Work to be completed
How many lines below hold "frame"? Answer with only the number.

Raw data
Segment Open

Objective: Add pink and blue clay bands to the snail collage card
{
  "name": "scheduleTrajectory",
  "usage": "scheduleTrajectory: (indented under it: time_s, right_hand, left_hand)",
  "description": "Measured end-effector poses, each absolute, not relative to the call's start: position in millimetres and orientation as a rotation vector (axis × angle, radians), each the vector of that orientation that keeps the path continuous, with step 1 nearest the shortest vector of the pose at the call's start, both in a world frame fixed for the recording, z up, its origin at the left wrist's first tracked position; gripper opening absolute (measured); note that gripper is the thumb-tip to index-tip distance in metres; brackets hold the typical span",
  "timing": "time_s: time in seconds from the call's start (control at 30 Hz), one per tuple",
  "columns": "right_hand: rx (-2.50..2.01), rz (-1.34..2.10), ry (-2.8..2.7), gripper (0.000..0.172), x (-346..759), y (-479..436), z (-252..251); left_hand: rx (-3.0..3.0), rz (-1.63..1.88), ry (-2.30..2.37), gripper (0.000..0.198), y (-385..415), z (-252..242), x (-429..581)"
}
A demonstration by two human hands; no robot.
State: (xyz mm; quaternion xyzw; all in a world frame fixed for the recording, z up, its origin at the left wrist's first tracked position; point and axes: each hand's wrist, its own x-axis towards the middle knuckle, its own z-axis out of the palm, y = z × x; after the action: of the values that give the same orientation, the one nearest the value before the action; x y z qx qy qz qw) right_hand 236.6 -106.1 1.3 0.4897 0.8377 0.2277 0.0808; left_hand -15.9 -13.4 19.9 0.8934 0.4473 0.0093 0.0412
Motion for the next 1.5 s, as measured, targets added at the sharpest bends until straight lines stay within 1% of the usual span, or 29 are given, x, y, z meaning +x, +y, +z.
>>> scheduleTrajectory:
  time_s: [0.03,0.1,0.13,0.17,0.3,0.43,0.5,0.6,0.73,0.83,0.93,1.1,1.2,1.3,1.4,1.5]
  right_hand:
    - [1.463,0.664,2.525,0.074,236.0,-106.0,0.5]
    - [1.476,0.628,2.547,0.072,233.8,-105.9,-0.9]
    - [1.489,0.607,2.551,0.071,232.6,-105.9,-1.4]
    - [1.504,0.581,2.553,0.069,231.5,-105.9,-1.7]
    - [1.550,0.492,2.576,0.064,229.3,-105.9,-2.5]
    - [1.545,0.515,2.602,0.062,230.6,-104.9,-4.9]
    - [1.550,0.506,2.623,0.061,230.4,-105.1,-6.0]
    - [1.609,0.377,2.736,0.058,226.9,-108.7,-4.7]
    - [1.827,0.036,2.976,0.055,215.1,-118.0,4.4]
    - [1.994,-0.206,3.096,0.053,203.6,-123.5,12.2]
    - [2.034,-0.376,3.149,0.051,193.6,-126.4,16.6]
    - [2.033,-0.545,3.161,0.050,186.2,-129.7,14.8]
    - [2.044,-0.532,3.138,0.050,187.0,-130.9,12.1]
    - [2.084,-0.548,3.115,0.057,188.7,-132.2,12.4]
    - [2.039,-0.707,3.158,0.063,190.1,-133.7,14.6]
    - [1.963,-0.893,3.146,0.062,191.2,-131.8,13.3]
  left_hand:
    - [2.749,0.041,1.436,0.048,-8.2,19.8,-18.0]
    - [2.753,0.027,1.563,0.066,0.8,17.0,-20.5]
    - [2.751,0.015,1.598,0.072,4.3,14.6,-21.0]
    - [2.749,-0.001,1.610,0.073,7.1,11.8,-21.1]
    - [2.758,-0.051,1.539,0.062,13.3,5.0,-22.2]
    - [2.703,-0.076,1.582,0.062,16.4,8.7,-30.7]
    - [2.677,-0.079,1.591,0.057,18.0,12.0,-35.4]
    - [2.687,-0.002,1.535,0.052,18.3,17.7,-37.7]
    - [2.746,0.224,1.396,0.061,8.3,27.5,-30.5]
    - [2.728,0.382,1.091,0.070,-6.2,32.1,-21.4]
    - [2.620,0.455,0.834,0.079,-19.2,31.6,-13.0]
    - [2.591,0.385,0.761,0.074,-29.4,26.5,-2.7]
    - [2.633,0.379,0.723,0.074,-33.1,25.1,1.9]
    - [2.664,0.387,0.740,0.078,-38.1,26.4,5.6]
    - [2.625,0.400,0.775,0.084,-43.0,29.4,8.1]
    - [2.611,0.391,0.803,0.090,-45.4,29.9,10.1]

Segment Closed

Completed exercise
2